== Segment start ==
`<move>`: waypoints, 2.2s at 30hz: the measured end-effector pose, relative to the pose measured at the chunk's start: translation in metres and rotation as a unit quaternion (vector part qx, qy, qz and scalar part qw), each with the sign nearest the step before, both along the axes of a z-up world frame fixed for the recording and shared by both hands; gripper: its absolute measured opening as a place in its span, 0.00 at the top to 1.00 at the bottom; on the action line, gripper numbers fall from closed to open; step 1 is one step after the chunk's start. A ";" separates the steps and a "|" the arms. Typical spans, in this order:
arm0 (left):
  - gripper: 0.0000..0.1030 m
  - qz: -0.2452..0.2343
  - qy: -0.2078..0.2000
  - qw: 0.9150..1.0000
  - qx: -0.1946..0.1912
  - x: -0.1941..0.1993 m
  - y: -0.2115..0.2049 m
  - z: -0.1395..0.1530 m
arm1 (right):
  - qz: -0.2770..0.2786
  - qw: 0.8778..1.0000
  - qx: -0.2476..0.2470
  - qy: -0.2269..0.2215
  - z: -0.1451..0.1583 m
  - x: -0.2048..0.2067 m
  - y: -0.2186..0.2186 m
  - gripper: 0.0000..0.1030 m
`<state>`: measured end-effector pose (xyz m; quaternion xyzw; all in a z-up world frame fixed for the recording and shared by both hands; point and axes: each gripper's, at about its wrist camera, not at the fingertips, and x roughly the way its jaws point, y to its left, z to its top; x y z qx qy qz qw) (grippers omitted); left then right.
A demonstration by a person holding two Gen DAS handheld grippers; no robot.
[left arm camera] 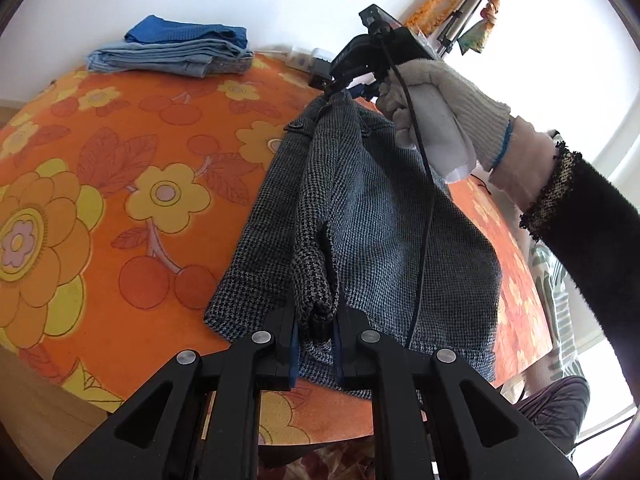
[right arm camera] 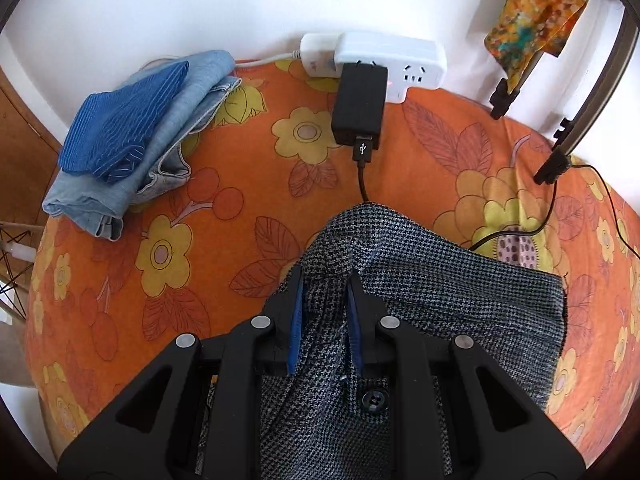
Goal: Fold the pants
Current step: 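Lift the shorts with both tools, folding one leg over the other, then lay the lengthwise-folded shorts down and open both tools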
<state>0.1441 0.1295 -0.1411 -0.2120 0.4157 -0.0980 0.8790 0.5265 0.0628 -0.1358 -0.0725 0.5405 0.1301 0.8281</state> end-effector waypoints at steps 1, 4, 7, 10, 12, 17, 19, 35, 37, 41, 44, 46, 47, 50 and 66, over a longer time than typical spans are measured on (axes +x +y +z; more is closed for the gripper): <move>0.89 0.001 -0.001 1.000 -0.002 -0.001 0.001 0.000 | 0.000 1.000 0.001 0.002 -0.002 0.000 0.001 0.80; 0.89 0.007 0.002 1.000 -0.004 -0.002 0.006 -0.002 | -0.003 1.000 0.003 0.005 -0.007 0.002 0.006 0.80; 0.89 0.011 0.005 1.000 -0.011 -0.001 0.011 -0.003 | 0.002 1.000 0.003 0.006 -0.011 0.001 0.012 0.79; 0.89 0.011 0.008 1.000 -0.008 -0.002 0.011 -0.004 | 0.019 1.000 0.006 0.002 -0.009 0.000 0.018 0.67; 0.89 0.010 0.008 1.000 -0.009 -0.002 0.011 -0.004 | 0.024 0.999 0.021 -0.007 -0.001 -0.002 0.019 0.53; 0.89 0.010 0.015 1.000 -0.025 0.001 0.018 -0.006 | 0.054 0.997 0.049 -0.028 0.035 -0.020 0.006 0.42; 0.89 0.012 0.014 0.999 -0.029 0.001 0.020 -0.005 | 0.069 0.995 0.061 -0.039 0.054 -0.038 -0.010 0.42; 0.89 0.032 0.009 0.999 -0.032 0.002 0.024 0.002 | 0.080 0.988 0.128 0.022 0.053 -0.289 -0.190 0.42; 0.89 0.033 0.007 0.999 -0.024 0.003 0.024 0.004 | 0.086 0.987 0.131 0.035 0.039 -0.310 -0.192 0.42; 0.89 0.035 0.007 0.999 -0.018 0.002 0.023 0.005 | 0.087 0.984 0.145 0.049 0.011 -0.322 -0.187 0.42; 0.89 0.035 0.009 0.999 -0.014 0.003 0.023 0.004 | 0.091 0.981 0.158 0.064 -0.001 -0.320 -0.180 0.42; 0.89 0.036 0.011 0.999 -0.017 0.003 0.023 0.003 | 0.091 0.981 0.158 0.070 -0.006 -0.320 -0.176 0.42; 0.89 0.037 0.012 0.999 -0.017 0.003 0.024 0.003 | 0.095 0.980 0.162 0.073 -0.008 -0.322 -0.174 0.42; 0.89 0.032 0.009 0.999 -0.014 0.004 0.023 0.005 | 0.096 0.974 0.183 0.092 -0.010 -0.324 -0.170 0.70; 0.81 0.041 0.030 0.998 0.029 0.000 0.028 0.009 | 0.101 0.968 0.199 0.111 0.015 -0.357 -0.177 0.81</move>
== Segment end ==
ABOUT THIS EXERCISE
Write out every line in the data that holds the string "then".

RESPONSE TO THE EXERCISE
`<state>`: measured end-effector pose (xyz m; quaternion xyzw; all in a z-up world frame fixed for the recording and shared by both hands; point and axes: each gripper's, at about its wrist camera, not at the fingertips, and x roughly the way its jaws point, y to its left, z to its top; x y z qx qy qz qw) (grippers omitted); left then right.
Current step: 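Lift the shorts with both tools, folding one leg over the other, then lay the lengthwise-folded shorts down and open both tools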

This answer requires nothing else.